What are the most important statistics to look at when deploying a Node.js web-application?
First - a little bit about my background: I have been programming for some time (10 years at this point) and am fairly competent when it comes to coding ideas up. I started working on web-application programming just over a year ago, and thankfully discovered Nodejs, which made web-app creation feel a lot more like traditional programming. Now, I have a node.js app that I've been developing for some time that is now running in production on the web. My main confusion stems from the fact that I am very new to the world of the web development, and don't really know what's important and what isn't when it comes to monitoring my application.
I am using a Joyent SmartMachine, and looking at the analytics options that they provide is a little overwhelming. There are so many different options and configurations, and I have no clue what purpose each analytic really serves.

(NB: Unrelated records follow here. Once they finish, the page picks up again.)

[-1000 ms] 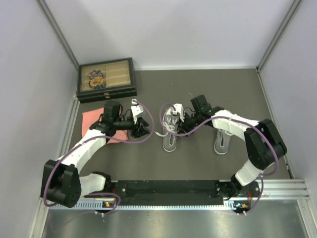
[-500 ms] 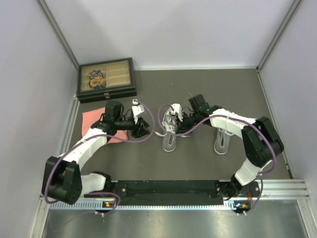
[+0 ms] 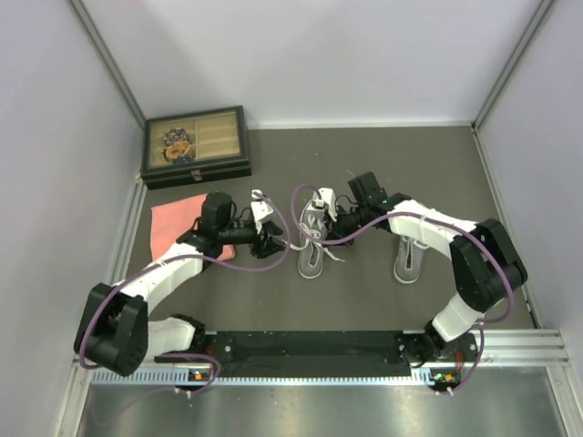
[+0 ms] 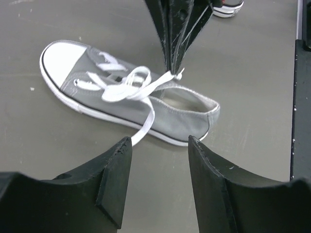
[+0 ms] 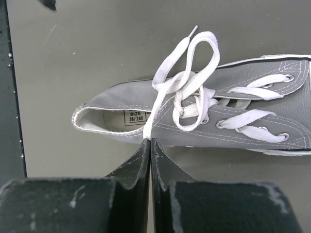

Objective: Tie the shoes

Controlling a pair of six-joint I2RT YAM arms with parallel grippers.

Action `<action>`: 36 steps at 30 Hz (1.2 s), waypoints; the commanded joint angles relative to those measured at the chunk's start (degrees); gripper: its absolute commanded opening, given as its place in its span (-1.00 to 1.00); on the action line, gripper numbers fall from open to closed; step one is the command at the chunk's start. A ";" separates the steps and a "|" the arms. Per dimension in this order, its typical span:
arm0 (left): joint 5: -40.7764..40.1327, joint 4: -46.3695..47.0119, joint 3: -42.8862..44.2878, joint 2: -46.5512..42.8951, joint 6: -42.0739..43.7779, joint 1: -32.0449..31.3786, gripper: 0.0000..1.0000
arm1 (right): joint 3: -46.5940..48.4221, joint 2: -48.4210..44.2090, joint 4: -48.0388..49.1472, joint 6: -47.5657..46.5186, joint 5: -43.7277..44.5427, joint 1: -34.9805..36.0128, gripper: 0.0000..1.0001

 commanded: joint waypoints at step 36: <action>-18.42 36.79 -9.42 7.41 -2.57 -16.71 0.18 | 0.10 -4.70 6.78 12.07 -5.38 0.92 -1.00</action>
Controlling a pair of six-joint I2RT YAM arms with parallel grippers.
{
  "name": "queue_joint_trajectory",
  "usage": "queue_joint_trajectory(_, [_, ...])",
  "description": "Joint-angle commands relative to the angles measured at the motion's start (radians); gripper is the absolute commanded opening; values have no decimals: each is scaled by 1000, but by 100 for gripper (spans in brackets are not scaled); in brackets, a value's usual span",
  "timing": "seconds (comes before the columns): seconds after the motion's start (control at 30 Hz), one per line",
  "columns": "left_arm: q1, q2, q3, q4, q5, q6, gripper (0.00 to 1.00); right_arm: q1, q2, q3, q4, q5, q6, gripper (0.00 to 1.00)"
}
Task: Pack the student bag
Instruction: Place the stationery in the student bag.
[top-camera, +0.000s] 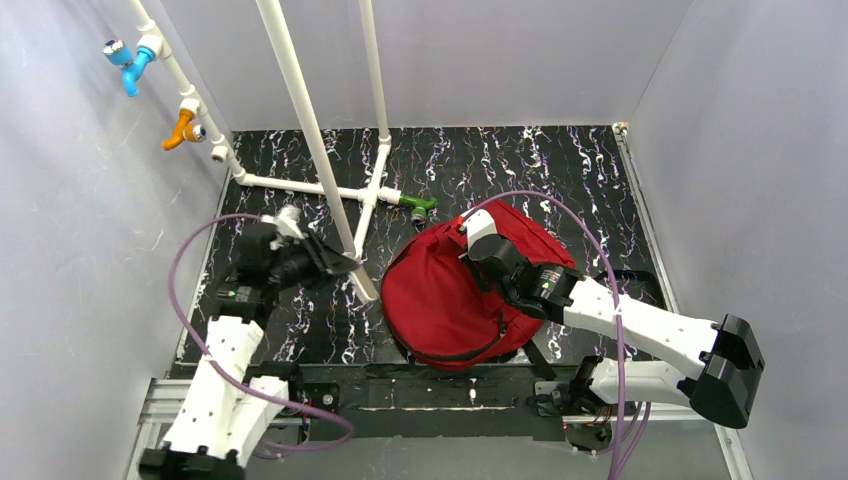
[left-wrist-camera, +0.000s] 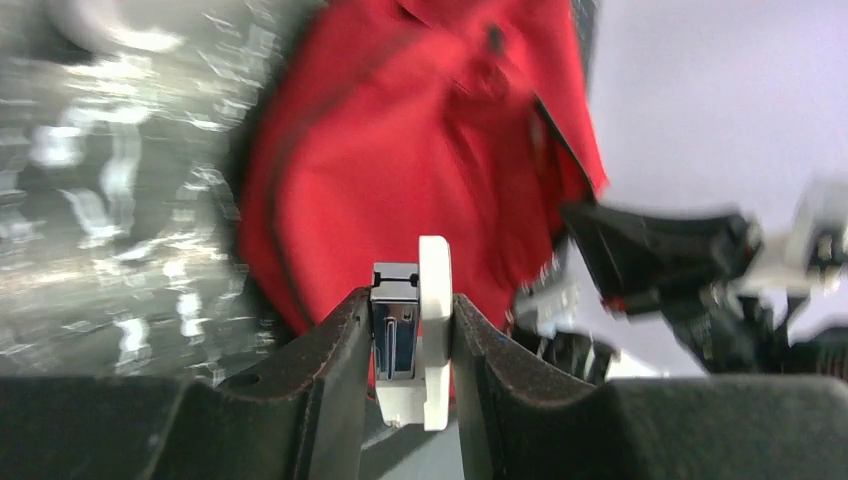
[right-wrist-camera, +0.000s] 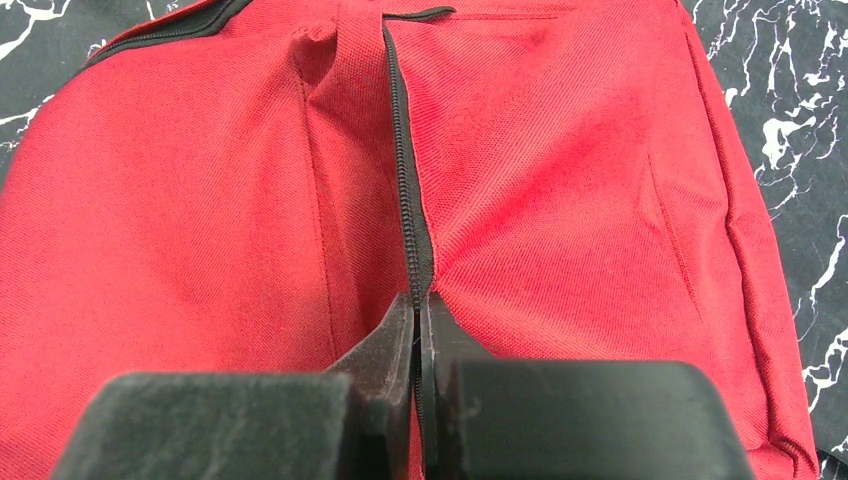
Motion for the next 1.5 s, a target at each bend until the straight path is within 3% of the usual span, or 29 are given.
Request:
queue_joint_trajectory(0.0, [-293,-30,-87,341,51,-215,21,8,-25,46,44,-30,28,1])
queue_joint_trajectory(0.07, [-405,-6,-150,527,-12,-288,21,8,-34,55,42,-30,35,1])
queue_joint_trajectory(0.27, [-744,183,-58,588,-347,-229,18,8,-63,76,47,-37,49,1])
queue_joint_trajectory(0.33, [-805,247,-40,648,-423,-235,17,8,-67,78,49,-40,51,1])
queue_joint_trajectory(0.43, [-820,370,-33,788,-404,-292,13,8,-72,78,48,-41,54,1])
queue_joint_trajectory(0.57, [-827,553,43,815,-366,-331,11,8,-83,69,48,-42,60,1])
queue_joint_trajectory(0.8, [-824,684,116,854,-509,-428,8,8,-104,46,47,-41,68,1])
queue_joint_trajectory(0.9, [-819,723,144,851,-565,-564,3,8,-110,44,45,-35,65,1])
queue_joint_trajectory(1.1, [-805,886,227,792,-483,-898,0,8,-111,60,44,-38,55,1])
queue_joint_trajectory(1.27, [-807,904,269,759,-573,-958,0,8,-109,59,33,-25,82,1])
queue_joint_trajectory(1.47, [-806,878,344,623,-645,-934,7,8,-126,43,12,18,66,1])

For the questions below, I'd appreciate any answer, whether it's specific to Joyent's Cloud Analytics or completely general.
Right now, my main concern is to figure out how my application is utilizing the Server that I have it running on. I want to know if my application has the right amount of resources allocated to it. Does the number of requests that it receives make the server it's on overkill, or does it warrant extra resources? What analytics are important to look at for a NodeJS app for that purpose? (using both MongoDB and Redis on separate servers if that makes a difference)

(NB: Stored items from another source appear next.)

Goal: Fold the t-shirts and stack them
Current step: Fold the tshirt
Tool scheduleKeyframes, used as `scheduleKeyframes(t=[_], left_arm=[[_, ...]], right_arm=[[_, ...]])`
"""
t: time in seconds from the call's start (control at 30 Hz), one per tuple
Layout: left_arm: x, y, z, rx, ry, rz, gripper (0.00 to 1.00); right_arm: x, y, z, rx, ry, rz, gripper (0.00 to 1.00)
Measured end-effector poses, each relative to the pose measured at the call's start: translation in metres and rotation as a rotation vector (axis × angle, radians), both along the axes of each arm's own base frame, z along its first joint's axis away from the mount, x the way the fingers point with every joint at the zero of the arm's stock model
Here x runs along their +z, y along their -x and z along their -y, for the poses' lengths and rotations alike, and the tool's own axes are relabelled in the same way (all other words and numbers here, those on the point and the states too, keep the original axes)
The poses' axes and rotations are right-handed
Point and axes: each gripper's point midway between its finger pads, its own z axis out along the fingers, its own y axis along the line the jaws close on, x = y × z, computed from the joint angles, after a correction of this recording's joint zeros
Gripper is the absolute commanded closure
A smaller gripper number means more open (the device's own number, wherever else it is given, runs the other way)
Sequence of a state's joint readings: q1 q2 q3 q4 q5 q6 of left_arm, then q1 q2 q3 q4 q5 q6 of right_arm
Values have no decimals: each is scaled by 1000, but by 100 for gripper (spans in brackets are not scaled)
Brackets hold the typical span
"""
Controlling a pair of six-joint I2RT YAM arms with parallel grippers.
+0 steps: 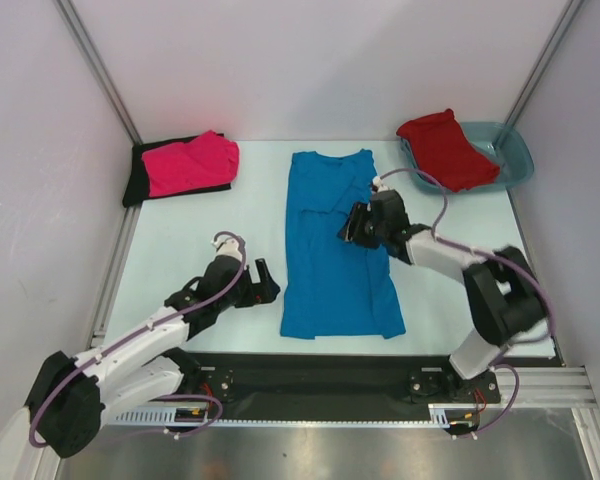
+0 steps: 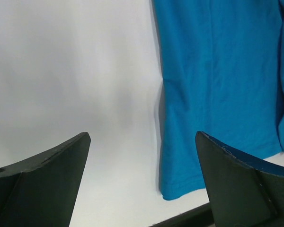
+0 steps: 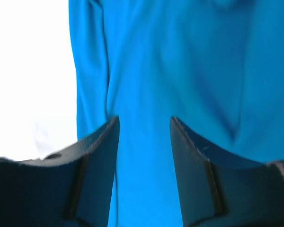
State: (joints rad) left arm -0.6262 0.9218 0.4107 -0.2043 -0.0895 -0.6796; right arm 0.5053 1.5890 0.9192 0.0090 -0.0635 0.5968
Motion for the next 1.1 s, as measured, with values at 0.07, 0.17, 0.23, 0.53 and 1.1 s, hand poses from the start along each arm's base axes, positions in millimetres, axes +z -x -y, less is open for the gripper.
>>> scheduleKeyframes(t=[0.07, 0.17, 0.23, 0.53, 1.1], left_arm=[[1, -7, 3, 0, -16, 1, 0], [2, -18, 9, -6, -36, -1, 0], [2, -25, 12, -8, -43, -1, 0], [-8, -40, 9, 26, -59, -24, 0], [-2, -57, -16, 127, -56, -4, 0]], right_arm=[[-13, -27, -9, 43, -65, -26, 51], [-26, -55, -35, 150, -168, -52, 53], [-26, -69, -51, 208, -230, -47, 54], [-3, -102, -87, 380, -438, 4, 54], [-13, -128, -119, 420, -407, -22, 55]])
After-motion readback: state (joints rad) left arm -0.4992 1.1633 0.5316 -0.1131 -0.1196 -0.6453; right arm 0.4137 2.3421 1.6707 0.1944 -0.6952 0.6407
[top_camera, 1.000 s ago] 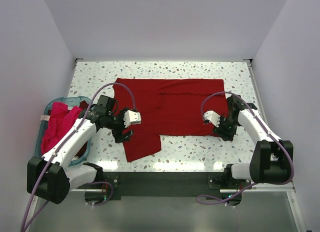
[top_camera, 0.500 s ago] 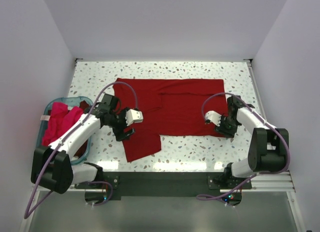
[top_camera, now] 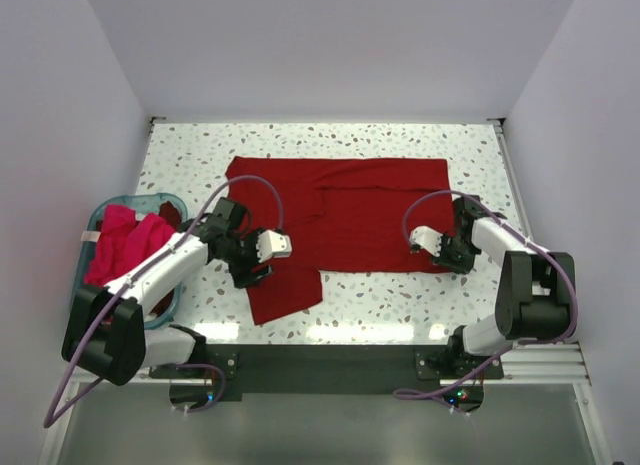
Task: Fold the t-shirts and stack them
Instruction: Fold the tshirt
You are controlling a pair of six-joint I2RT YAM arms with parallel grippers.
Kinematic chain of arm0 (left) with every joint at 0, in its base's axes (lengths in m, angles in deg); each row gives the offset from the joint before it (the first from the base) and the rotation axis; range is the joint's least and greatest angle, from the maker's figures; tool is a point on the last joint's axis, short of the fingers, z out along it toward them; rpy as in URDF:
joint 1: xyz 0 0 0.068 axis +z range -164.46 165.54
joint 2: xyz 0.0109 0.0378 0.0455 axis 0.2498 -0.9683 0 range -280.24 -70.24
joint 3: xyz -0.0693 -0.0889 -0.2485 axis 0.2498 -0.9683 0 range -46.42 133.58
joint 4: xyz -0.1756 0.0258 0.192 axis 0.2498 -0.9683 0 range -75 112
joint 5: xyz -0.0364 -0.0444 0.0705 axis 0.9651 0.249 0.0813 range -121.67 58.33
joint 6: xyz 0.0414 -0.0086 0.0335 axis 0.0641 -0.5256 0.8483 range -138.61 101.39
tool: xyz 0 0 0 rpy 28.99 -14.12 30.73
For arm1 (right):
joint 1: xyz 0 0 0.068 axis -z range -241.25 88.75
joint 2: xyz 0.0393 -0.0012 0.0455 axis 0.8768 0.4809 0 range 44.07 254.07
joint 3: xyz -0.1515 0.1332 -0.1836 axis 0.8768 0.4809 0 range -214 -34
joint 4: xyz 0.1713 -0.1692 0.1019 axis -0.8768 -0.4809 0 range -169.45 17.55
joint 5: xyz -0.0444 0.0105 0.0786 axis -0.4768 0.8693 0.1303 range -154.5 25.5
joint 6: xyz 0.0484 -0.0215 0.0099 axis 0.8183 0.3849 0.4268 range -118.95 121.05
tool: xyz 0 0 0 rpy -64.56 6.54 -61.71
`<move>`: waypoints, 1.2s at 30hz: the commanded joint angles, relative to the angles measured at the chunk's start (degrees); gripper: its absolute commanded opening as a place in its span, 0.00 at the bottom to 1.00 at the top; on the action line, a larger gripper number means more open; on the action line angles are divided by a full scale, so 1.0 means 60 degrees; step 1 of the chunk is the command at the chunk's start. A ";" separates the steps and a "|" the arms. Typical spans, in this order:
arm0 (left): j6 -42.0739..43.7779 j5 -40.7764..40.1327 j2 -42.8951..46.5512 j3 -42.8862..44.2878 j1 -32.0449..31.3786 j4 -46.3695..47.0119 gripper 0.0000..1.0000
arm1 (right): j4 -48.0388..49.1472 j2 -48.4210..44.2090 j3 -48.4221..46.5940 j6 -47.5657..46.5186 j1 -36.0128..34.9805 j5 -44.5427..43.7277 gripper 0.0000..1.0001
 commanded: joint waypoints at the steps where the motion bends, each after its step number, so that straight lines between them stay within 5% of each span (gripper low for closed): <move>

What other statistics are generally really important to look at when managing a server that's in production? I'm used to programs that run once to do something specific (e.g. a raytracer that finishes running once it has computed an image), as opposed to web-apps which are continuously running and interacting with many clients. I'm sure there are many things that are obvious to long-time server administrators that aren't to newbies like me.
What's important to look at when dealing with NodeJS specifically? What are statistics/analytics that become particularly critical when dealing with the single-threaded event loop of NodeJS versus more standard server systems?

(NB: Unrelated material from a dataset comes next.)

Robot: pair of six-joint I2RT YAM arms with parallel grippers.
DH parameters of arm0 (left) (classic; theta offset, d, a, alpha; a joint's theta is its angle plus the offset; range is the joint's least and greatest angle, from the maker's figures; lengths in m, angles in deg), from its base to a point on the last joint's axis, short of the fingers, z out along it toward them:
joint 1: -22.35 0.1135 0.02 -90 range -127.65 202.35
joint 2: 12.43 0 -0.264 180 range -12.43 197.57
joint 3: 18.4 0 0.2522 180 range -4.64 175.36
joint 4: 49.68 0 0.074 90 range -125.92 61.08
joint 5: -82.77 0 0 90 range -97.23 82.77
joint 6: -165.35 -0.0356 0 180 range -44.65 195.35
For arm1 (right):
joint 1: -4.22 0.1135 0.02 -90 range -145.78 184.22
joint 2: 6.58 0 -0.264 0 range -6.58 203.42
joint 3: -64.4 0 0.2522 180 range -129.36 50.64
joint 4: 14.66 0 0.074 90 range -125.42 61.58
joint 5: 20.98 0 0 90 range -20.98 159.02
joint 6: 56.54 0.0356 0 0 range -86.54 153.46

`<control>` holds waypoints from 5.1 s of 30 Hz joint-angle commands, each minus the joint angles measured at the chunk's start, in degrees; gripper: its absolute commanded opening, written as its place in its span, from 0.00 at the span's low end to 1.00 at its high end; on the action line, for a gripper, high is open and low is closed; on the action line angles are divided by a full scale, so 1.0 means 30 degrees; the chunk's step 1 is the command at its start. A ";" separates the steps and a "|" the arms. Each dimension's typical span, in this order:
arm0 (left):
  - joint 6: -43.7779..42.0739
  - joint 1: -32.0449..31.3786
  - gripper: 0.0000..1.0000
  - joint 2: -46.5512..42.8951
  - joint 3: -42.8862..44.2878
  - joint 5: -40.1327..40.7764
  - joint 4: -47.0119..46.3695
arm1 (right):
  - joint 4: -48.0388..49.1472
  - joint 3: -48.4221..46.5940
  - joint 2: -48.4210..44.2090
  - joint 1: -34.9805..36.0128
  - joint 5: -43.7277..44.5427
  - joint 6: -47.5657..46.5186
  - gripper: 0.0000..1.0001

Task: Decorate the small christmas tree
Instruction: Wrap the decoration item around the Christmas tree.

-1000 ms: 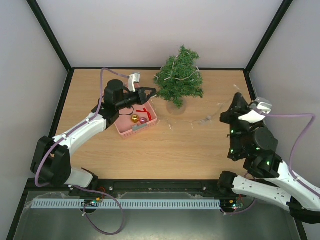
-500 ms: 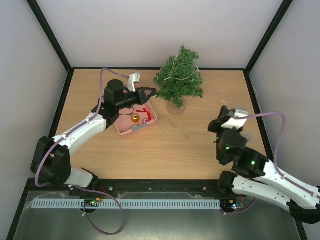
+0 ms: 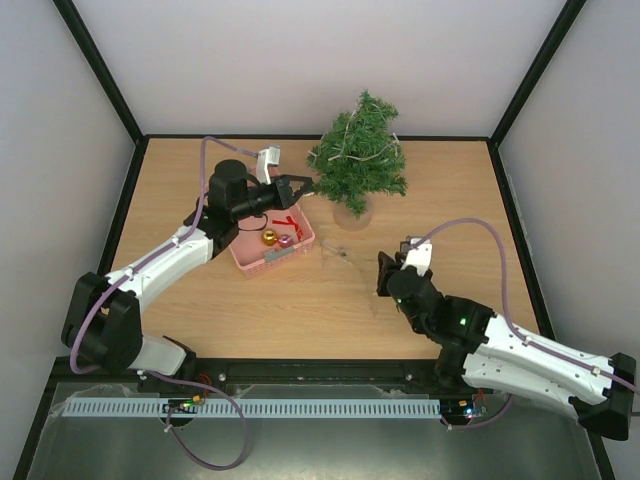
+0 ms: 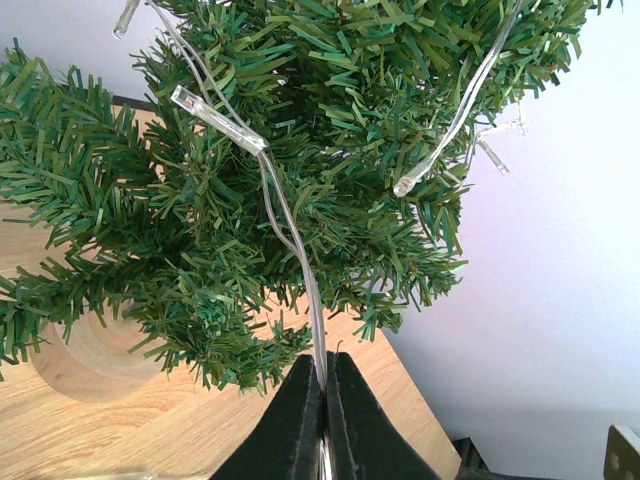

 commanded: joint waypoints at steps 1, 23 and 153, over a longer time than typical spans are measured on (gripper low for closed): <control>0.0410 -0.0102 0.02 -0.0149 -0.0281 -0.0270 -0.0879 | -0.1394 -0.2317 0.0951 -0.0019 -0.2427 -0.0650 0.42; 0.2737 -0.0246 0.02 0.0220 -0.0914 -0.0934 -0.3002 | 2.4732 0.0995 1.4292 -0.1100 -0.8248 -1.1312 0.55; -0.4969 -0.0279 0.42 0.0558 0.1919 0.1079 0.4124 | 0.3858 -0.7896 0.8081 -1.3959 -0.6178 -0.7181 0.43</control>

I have other questions about how databases play into the equation, but I think this is enough for now...
We have been running node.js in production nearly an year starting from 0.4 and currenty 0.8 series. Web app is express 2 and 3 based with mongo, redis and memcached.
- node can not handle large v8 heap, when it grows over 200mb you will start seeing increased cpu usage
- node always seem to leak memory, or at least grow large heap size without actually using it. I suspect memory fragmentation, as v8 profiling or valgrind shows no leaks in js space nor resident heap. Early 0.8 was awful in this respect, rss could be 1GB with 50MB heap.
- hanging requests are hard to track. We wrote our middleware to monitor these especially as our app is long poll based
- use multiple instances per machine, at least 1 per cpu. Balance with haproxy, nginx or such with session affinity
- write midleware to report hanged connections, ie ones that code never responded or latency was over threshold
- restart instances often, at least weekly
- write poller that prints out memory stats with process module one per minute
- Use supervisord and fabric for easy process management
Monitor cpu, reported memory stats and restart on threshold